- [Exercise] The response should consist only of the lines from the one with "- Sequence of" to the end of the data below, copied exactly and without pictures.

+===+

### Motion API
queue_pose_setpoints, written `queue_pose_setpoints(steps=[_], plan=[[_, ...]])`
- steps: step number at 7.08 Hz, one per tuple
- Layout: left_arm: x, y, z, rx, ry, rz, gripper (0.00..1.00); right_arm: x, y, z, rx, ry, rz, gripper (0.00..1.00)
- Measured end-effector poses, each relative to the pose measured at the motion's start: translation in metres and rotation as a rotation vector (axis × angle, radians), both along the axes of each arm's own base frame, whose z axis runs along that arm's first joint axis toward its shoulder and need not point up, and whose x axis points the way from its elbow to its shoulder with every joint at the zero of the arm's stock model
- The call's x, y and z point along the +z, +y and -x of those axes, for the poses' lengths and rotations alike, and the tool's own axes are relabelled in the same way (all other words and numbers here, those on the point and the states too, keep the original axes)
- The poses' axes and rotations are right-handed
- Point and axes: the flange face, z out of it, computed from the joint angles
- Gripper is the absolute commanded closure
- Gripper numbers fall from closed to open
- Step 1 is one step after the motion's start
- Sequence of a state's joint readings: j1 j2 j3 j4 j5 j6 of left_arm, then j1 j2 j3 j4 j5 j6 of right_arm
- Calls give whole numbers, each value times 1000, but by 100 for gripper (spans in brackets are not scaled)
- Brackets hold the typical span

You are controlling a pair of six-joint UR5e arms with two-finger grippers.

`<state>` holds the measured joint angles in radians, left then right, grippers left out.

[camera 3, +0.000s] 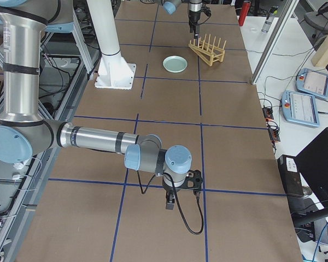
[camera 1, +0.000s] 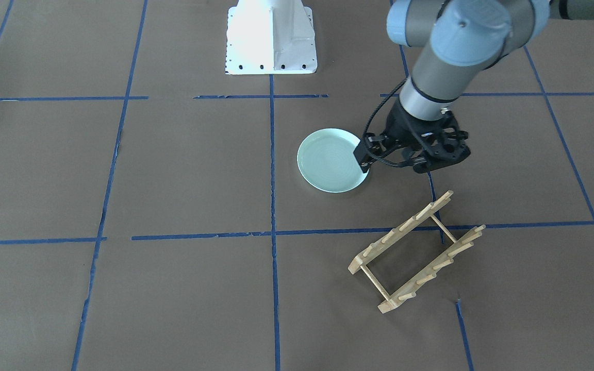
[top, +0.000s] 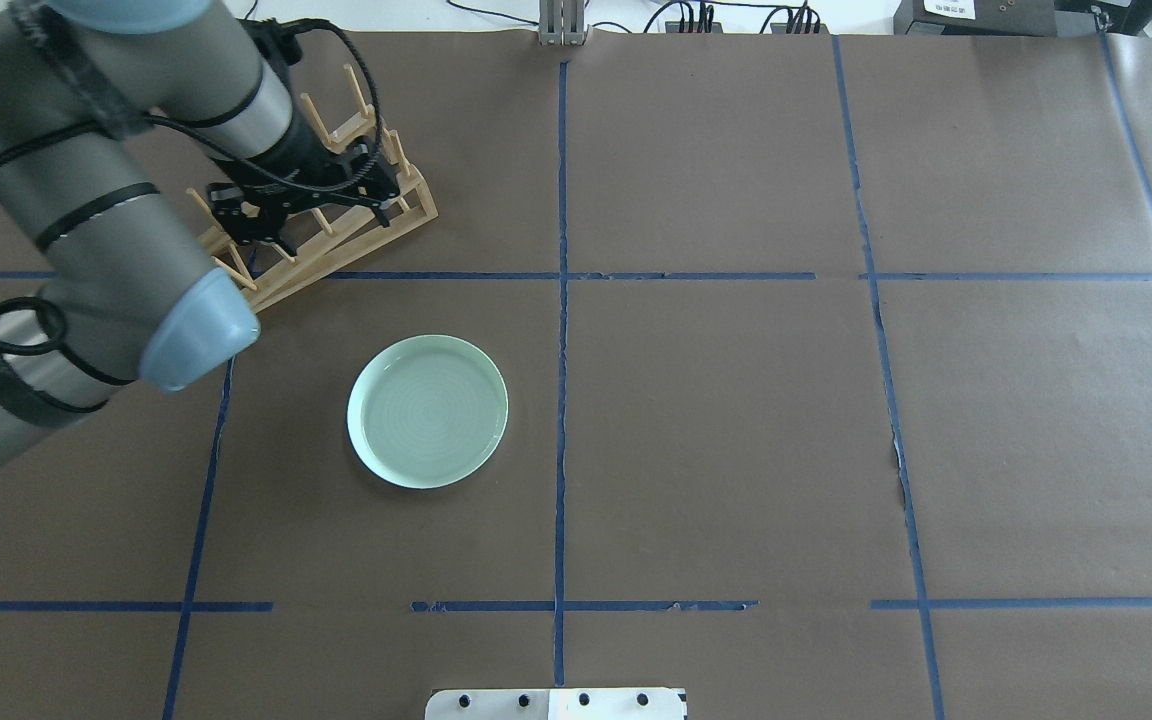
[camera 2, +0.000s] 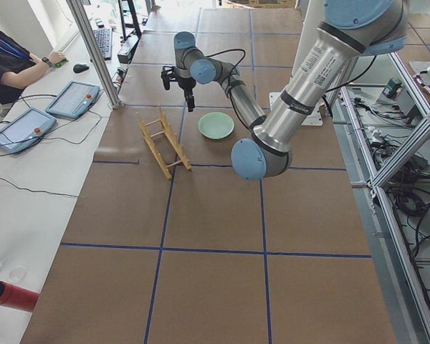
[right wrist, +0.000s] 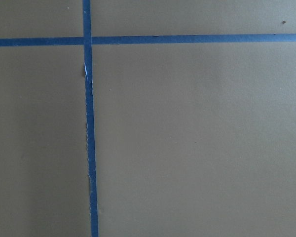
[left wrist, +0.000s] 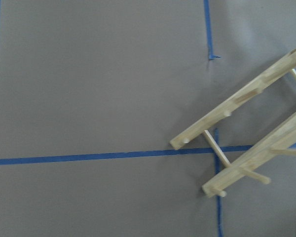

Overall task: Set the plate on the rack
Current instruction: 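Reach the left gripper down to the rim of the pale green plate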

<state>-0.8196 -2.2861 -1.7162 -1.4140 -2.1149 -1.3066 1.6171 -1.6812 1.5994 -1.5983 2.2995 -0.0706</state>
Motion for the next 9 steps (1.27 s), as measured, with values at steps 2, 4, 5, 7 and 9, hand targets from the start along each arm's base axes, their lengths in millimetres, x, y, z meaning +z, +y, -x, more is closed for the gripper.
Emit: queue_pose_setpoints(steps=[2, 4, 5, 7, 9], plan=[[-38, -13, -101, -16, -76, 98, 3, 0, 0, 0, 1, 0, 0, 0], [-33, -1, -170, 3, -153, 153, 21, 0, 0, 0, 1, 0, 0, 0], [-25, 10, -193, 10, -186, 151, 42, 0, 0, 0, 1, 0, 0, 0], [-5, 25, -222, 24, -224, 135, 55, 0, 0, 0, 1, 0, 0, 0], [7, 34, -232, 38, -235, 134, 55, 0, 0, 0, 0, 0, 0, 0]])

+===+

- [Expected answer]
- Sequence of a state's joint readings: j1 j2 j3 j4 j5 j6 of left_arm, then j1 j2 j3 j4 j5 j6 of right_arm
- Calls give whole numbers, each value times 1000, but by 100 for gripper (spans in brackets are not scaled)
- Brackets hold the typical span

You are controlling a pair of six-joint UR5e arms with two-finger grippers.

`<state>` holds the measured joint angles in radians, left then right, grippers left out.

[camera 3, +0.000s] 
[camera 1, +0.000s] 
[top, +0.000s] 
[camera 2, +0.000s] 
[right wrist, +0.000s] 
[left wrist, +0.000s] 

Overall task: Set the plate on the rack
Current instruction: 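Reach the left gripper down to the rim of the pale green plate
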
<state>-0.8196 -2.2861 -1.7162 -1.4140 -2.1149 -1.3066 1.6171 -1.6812 1.5994 -1.5983 2.2995 -0.0706</state>
Motion for the next 9 steps (1.27 s), as measured, with values at steps 2, 4, 5, 7 and 9, hand targets from the start along each arm's base axes, their lengths in millimetres, x, y, z meaning +z, +y, -x, more is closed for the gripper.
Emit: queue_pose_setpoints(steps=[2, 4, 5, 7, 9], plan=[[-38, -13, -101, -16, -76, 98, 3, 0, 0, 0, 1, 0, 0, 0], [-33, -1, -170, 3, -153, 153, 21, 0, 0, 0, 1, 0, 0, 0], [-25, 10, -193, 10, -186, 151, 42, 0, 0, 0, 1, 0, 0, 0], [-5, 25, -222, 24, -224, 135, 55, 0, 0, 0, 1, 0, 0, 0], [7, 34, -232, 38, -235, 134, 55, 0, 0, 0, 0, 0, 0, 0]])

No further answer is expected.